» **PROVIDED DATA**:
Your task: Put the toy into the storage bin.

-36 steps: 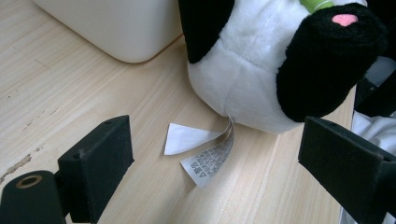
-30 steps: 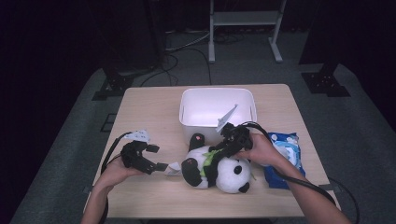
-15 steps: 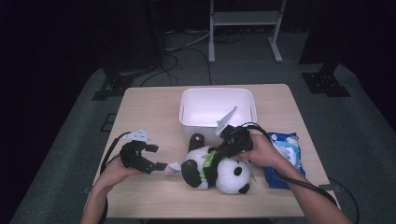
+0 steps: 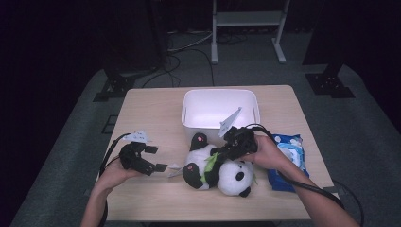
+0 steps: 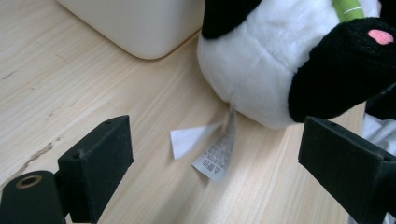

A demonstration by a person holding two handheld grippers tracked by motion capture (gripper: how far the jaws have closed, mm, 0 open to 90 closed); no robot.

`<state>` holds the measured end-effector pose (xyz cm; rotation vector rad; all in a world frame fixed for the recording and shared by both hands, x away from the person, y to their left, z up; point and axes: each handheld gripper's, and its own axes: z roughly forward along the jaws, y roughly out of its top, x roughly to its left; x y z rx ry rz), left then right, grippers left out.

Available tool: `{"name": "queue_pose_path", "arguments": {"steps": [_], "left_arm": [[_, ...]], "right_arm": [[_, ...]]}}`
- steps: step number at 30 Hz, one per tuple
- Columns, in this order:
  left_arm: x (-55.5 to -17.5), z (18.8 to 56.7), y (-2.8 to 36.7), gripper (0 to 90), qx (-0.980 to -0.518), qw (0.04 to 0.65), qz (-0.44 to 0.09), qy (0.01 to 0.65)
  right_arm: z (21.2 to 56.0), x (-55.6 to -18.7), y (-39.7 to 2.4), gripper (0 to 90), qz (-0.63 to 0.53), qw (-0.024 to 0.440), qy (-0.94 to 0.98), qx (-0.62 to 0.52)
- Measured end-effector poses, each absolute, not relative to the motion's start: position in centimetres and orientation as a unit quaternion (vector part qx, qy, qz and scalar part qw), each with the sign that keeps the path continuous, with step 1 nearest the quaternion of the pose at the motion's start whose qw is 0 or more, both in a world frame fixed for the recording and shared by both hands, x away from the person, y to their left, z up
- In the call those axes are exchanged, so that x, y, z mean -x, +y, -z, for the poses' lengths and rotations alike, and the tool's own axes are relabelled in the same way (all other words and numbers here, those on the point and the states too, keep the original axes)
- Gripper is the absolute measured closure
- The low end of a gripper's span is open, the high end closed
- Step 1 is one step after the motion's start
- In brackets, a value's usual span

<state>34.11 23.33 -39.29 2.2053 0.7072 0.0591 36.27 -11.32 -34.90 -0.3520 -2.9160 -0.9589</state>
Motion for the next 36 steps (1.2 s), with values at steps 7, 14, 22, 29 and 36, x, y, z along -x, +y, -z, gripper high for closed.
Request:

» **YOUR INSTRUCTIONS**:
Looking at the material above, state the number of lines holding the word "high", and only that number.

» **RESULT FOR THIS EXERCISE**:
2